Apes face extinction in 50 years, says UN

According to the UN, all the apes gorillas, chimpanzees, bonobos and orang-utans face a very high risk of extinction within 50 years at most.

CONSERVATIONISTS urgently need 21.5 million to save great apes from the threat of extinction, the United Nations said yesterday.

The UN cultural and environmental agencies said the money was also needed to establish areas where ape populations could stabilise and increase their numbers.

Klaus Toepfer, executive director of the United Nations Environment Programme (UNEP), said that the sum was a minimum "the equivalent of providing a dying man with bread and water".

"The clock is standing at one minute to midnight for the great apes, animals that share more than 96% of their DNA with humans," he said in a statement released at the opening of a meeting on great apes in Paris.

"If we lose any great ape species, we will be destroying a bridge to our own origins, and with it part of our own humanity," he added.

UNEP and the United Nations Educational, Scientific and Cultural Organisation (UNESCO) said that every great ape species gorillas, chimpanzees, bonobos and orang-utans face a high risk of extinction.

Growing human populations, wars, meat poaching, trade in live animals and destruction of forests were the main reasons for declines in populations.

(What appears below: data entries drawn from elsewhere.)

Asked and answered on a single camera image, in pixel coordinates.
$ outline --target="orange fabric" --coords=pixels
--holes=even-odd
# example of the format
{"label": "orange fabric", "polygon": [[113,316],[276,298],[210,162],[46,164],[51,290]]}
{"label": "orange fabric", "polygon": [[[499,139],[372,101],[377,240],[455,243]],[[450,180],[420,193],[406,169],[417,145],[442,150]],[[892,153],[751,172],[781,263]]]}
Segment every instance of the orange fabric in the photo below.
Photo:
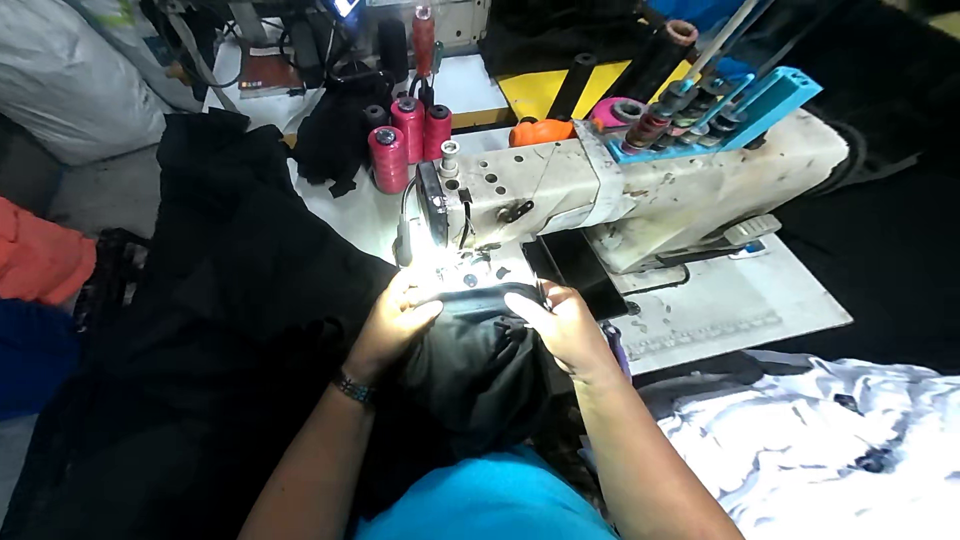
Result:
{"label": "orange fabric", "polygon": [[62,304],[84,285],[96,260],[93,240],[0,197],[0,298]]}

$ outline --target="white plastic bag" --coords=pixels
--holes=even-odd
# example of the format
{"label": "white plastic bag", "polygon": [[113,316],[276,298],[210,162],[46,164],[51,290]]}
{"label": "white plastic bag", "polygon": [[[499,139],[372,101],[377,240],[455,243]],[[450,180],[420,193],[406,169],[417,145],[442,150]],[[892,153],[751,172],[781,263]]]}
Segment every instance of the white plastic bag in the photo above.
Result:
{"label": "white plastic bag", "polygon": [[60,0],[0,2],[0,112],[76,165],[154,144],[165,105]]}
{"label": "white plastic bag", "polygon": [[169,47],[140,11],[136,0],[64,0],[107,43],[127,57],[156,95],[173,107],[200,112],[204,103],[193,88],[167,77],[173,60]]}

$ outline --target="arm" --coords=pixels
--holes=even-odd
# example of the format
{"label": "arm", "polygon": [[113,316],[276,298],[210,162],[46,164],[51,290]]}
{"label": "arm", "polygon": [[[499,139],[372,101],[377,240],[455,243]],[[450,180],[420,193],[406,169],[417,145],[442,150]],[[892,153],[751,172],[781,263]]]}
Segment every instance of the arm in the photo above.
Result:
{"label": "arm", "polygon": [[623,377],[577,291],[544,287],[552,313],[516,294],[505,301],[573,378],[600,487],[623,538],[742,540]]}
{"label": "arm", "polygon": [[[411,308],[412,286],[402,271],[377,299],[344,363],[348,378],[374,384],[440,314],[440,302]],[[372,427],[371,406],[328,385],[264,485],[240,539],[342,538]]]}

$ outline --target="industrial sewing machine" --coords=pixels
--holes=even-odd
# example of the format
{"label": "industrial sewing machine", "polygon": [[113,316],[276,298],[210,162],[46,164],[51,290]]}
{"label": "industrial sewing machine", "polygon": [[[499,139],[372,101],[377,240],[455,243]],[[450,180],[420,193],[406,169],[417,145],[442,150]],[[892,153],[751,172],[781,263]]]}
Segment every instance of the industrial sewing machine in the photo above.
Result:
{"label": "industrial sewing machine", "polygon": [[552,274],[582,293],[608,289],[585,294],[588,304],[603,297],[590,306],[598,319],[623,314],[623,296],[683,283],[686,263],[775,232],[768,212],[846,157],[846,141],[799,108],[819,90],[778,68],[738,102],[747,120],[714,146],[627,154],[623,132],[587,121],[574,121],[576,138],[471,156],[448,141],[442,160],[418,166],[414,265],[436,269],[442,290]]}

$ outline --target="red thread spool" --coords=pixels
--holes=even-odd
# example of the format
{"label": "red thread spool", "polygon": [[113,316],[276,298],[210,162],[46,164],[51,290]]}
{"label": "red thread spool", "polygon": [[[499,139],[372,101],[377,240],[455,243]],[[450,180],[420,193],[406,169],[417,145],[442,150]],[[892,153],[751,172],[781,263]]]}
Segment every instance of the red thread spool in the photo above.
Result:
{"label": "red thread spool", "polygon": [[433,10],[429,6],[417,6],[414,10],[413,28],[417,74],[427,77],[433,69],[433,47],[435,43]]}
{"label": "red thread spool", "polygon": [[440,145],[450,140],[453,131],[453,114],[443,105],[434,105],[427,110],[423,126],[423,160],[439,160]]}
{"label": "red thread spool", "polygon": [[367,143],[376,186],[384,193],[402,193],[410,183],[403,132],[391,126],[377,128],[367,135]]}
{"label": "red thread spool", "polygon": [[423,103],[412,97],[401,97],[390,105],[394,127],[406,140],[407,162],[423,161]]}

In Senegal, only 200 to 400 wild chimpanzees exist. In Ghana, there are between 300 to 500 left, and Guinea Bissau has less than 200 chimps. Research shows that chimpanzee populations have already disappeared from Benin, Gambia and Togo.

UNESCO director-general Koichiro Matsuura said another priority was the forests the apes live in, which provide them with food, water and medicine.

"Saving the great apes and the ecosystems they inhabit is not just a conservation issue but a key action in the fight against poverty," Matsuura said.

The meeting in Paris on UNESCO and UNEP's joint Great Apes Survival Project brings together representatives from nations with great ape populations, donor countries, and conservation groups.